In the listing below, find the line with "Identify the blue" and the line with "Identify the red". Repeat those two lines and all lines between them exactly.
*-*-*
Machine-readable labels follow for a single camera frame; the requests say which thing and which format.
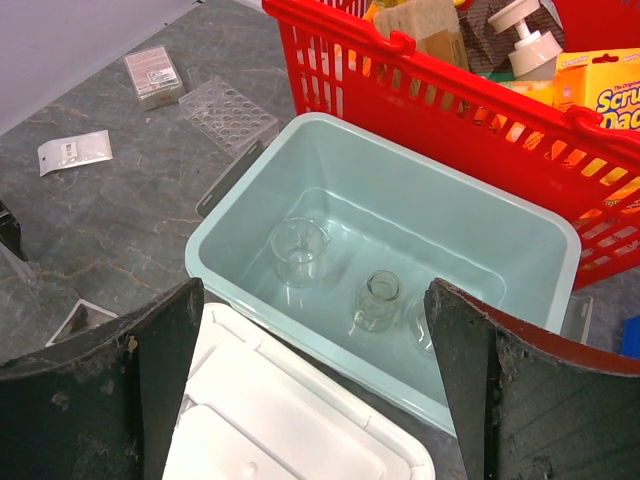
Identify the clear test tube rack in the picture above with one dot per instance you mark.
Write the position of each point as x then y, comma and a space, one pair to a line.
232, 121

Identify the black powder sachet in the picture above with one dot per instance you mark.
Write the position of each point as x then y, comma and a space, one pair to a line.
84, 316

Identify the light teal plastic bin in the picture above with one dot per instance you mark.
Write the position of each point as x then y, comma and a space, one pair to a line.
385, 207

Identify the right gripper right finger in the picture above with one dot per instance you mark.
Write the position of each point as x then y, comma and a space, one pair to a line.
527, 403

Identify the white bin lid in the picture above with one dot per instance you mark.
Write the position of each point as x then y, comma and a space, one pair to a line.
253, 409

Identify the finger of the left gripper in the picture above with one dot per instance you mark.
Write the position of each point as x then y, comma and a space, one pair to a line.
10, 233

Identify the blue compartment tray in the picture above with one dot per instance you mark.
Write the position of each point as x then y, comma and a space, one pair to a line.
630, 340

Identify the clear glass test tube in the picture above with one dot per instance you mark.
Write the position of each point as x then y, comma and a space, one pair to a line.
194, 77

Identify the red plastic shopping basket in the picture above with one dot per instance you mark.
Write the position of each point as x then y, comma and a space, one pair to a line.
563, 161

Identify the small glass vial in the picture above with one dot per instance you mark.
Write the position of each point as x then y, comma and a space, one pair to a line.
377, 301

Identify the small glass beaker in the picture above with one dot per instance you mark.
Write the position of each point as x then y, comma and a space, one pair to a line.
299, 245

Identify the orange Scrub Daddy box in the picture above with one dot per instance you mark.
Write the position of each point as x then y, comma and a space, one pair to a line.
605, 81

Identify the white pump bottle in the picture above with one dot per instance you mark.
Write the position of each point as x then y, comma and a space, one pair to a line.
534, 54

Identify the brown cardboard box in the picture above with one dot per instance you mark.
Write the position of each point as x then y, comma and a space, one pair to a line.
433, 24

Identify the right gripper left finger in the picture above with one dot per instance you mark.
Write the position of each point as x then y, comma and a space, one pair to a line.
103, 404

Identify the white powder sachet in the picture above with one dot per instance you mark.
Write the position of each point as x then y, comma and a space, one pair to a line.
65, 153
*-*-*
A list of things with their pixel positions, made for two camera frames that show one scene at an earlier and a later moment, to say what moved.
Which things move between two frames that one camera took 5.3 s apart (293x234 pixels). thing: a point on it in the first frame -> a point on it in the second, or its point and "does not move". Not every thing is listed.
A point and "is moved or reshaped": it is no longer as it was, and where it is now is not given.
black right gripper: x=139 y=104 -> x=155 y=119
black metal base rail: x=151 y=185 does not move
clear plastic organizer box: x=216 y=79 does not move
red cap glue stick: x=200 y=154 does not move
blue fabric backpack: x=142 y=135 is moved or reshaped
*-*-*
» Response to this task:
Identify the blue compartment tray in the picture above with one dot per instance you mark.
Write the position of each point as x then y, comma and a space, one pair to a line.
630, 340

Identify the clear glass test tube in the picture above with one dot per instance you mark.
Write the position of each point as x then y, comma and a space, one pair to a line.
194, 77

Identify the red plastic shopping basket in the picture above with one dot per instance you mark.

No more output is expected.